Thursday, 14 October 2010


An assertion: There is such a thing as architecture, and there is such a thing as carchitecture. Carchitecture is the vulgar cousin in the family of architecture, who looks bad, smells worse, makes noise and takes up too much space. 

Last week, our class went to the building site of the new IKEA here in Bergen. We learned alot about concrete, which was really interesting, but I must admit that what really caught my attention, was the enormous contrasts between the two sorts of cultural landscape on the site. On top of what used to be untouched marshland, IKEA is building an enormous new store, with parking spaces, steel walls, concrete floors and big signs; the architecture of the car. It has to be big and have enormous contrasts to catch the eye of the driver, it has no details because they're not visible form inside a moving car anyway. There's hardly a way of getting there without a car, the whole economy of the place is based on people driving in and out. I have a lot of stuff from IKEA, and I'm not judging people who buy things there, but the architecture is one of a century that has already passed. I think we're barely able to keep it going, because we can feel inside that humans are not made for this society of transportation.

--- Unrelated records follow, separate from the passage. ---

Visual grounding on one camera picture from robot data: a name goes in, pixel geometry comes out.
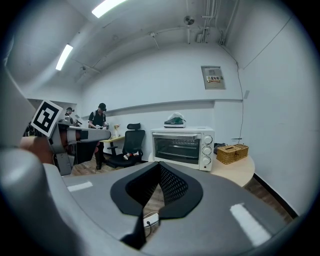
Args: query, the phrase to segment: electrical panel
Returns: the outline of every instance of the electrical panel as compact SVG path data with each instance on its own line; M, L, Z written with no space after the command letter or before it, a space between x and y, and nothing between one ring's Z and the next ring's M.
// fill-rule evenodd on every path
M204 87L206 90L225 90L225 77L219 66L201 66Z

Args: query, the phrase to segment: round table
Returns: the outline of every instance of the round table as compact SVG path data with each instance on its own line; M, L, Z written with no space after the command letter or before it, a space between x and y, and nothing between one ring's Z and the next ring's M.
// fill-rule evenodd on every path
M153 162L153 159L153 154L151 153L148 161ZM230 164L224 164L217 160L217 155L214 155L214 159L212 160L212 168L208 173L226 178L238 184L240 187L244 187L254 176L255 163L251 156L248 155L239 161Z

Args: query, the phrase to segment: ceiling light
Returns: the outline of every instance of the ceiling light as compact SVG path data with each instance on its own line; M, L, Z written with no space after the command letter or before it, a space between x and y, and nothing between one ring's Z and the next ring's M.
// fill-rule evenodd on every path
M55 69L56 70L61 70L62 66L65 64L65 61L68 57L68 55L70 54L71 50L73 49L73 47L69 44L67 44L63 50L63 52L61 53L60 59L58 61L58 64L56 65Z
M116 7L117 5L121 4L126 0L105 0L102 3L100 3L92 13L97 17L100 18L102 15L104 15L106 12L110 11L113 7Z

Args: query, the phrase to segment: wooden tabletop
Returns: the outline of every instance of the wooden tabletop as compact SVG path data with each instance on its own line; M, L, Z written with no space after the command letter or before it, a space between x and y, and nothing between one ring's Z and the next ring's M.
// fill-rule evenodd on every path
M152 153L149 155L148 161L154 161ZM217 160L217 155L214 154L214 158L212 160L212 168L208 173L226 178L238 184L240 187L244 187L254 176L255 163L252 160L251 156L248 155L247 157L239 161L230 164L224 164Z
M119 137L111 136L110 139L100 140L100 142L110 143L110 142L116 142L116 141L122 140L122 139L124 139L124 138L125 138L125 136L119 136Z

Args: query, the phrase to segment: black office chair
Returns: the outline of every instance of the black office chair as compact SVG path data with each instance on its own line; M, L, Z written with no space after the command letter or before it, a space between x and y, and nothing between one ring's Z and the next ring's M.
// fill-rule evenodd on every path
M136 162L140 162L143 156L141 149L142 141L144 140L146 132L144 130L139 130L141 127L140 123L129 123L127 125L127 130L124 137L124 146L122 149L122 154L112 156L109 158L108 165L117 168L134 166ZM117 146L108 147L108 149L115 149ZM124 159L124 155L127 153L134 154L139 152L137 156L130 156L128 160Z

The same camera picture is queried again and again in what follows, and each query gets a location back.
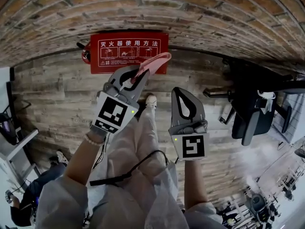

And right behind all of this, we could see bits of the agricultural landscape, with houses and farm buildings, built from wood and stone, with woods, fields, meadows, small creeks. It was not at all wild nature, but it looked like a form of human coexistence with nature. It was based mostly on people walking to do their job, living next to where they earned their living. 

It got me thinking about what artificial landscapes can be, and I can't help blame the car. The landscape of suburbia, the built landscape oddly placed outside the city, without any visible or logical connetions, more or less came with the common use of cars, and my prediction is that it will more or less die away with it in not too many years. The landscape of suburbia is mostly shaped by cars, who are taking up surface could have been used to preserve nature, build houses, parks, lakes, everything a city needs. The suburban, sprawling landscape, eats away human contact with the biological, and makes it a distant place in the horizon, instead of something quite close to where you live. 

My opinion is that architects should stop designing carchitecture. No more detached homes out in the forest, no more shopping malls with skirts of surface parking instead of houses, no more drive-in restaurants, no more single-use building complexes... That would be an important step towards a sustainable architecture.


  1. building site of ikea; ultimate non-place

  2. It is obvious that ordinary people want it that way, or else they would not buy their stuff at IKEA. Architects seems to isolate themselves in their abstract (although aesthestically correct) dreamworld instead of teaching the public about how changes in our society can be made.